Idade das montanhas.
3. Examinando-se os terrenos dilacerados pelo erguimento das montanhas e das
camadas que lhes formam os contrafortes, possível se torna determinar-lhes a idade
geológica. Por idade geológica das montanhas, não se deve entender o número de
anos que elas contam de existência, mas o período em que se formaram e, portanto, a relativa ancianidade que apresentam. Fora errôneo acreditar-se que semelhante
ancianidade corresponde à elevação que lhes é própria, ou à natureza
exclusivamente granítica que revelem, uma vez que a massa de granito, ao dar-se o
seu levantamento, pode ter perfurado e separado as camadas superpostas.
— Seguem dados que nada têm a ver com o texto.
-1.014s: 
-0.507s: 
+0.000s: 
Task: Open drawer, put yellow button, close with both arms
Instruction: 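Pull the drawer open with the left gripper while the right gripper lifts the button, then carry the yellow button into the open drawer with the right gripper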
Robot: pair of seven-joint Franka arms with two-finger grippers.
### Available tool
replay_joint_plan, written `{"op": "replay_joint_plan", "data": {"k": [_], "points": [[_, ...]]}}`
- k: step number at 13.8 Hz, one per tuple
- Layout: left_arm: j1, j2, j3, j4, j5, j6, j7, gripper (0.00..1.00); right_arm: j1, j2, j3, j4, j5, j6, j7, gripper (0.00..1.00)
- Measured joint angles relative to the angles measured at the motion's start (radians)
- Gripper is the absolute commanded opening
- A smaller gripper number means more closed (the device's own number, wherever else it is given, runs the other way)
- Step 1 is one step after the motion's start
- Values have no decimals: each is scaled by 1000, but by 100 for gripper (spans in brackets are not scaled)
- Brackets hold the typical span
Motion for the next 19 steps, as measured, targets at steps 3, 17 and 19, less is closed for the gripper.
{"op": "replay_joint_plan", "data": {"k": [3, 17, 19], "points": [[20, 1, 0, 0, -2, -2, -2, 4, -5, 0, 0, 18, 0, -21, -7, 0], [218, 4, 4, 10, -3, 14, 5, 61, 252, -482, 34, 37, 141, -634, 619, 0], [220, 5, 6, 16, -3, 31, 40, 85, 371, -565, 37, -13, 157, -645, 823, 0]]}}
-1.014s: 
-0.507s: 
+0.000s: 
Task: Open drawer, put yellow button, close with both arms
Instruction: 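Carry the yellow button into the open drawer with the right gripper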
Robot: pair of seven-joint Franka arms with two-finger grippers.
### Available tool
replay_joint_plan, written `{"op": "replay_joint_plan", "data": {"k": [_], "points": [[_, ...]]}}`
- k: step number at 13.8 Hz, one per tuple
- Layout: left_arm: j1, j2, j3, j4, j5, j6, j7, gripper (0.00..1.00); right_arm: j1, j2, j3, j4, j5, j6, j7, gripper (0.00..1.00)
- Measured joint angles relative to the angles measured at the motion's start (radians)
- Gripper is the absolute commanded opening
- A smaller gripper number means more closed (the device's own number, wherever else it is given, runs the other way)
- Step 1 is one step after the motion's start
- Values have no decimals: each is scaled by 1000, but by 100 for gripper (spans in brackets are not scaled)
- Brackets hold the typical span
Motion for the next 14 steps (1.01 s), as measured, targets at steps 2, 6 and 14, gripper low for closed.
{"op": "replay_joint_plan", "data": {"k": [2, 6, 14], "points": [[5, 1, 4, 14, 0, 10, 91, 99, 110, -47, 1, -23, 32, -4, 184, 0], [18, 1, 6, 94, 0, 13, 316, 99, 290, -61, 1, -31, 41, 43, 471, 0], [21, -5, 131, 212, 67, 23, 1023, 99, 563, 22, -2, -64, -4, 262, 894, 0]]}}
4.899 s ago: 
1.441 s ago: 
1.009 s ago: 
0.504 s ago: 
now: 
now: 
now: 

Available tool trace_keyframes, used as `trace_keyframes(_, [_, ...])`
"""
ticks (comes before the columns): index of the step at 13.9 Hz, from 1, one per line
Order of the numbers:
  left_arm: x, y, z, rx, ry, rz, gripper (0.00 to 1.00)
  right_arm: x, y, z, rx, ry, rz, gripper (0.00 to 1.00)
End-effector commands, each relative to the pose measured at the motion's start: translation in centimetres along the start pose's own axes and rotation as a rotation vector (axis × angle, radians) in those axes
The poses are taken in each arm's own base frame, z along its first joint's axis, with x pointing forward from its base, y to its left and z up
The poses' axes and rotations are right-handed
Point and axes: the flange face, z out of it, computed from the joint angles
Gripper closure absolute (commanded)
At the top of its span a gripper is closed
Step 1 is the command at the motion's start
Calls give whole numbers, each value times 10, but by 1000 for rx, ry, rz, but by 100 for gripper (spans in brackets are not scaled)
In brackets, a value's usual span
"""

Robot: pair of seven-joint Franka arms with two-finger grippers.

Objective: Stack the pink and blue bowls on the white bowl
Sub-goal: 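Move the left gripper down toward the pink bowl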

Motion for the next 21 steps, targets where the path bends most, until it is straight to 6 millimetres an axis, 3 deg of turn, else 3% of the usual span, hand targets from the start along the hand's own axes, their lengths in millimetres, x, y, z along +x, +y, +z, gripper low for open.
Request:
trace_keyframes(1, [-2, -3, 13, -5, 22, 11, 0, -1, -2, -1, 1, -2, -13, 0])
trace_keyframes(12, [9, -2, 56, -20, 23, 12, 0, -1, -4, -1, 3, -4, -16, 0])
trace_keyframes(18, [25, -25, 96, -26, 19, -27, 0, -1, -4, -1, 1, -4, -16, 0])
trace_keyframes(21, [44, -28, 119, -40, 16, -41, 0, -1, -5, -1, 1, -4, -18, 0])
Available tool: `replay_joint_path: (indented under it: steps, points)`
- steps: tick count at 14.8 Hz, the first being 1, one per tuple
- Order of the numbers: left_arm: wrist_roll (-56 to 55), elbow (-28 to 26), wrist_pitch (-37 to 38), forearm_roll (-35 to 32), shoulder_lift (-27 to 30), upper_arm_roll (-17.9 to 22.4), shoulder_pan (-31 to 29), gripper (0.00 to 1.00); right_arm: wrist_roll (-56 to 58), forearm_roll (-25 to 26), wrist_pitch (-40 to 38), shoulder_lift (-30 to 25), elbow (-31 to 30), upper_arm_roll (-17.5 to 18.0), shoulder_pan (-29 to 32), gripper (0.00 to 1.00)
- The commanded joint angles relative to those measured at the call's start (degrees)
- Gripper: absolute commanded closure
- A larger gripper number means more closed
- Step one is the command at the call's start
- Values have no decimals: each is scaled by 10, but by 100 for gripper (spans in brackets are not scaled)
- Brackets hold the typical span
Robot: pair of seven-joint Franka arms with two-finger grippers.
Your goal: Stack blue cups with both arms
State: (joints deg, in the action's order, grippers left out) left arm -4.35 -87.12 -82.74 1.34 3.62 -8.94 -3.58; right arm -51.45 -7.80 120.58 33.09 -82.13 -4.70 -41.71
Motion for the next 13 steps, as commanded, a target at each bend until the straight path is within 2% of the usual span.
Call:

Comprovou-se assim, por meio da observação, que as montanhas dos
Vosges, da Bretanha e da Côte-d’Or, na França, que não são muito elevadas, pertencem às mais antigas formações. Datam do período de transição, senão
anteriores aos depósitos de hulha. O Jura se formou no meado do período
secundário; é contemporâneo dos reptis gigantes. Os Pirineus se formaram mais
tarde, no começo do período terciário. O Monte Branco e o grupo dos Alpes
ocidentais são posteriores aos Pirineus e datam da metade do período terciário. Os
Alpes orientais, que compreendem as montanhas do Tirol, são ainda mais recentes, porquanto só se formaram pelos fins desse mesmo período. Algumas montanhas da
Ásia são mesmo posteriores ao período diluviano, ou lhe são contemporâneas.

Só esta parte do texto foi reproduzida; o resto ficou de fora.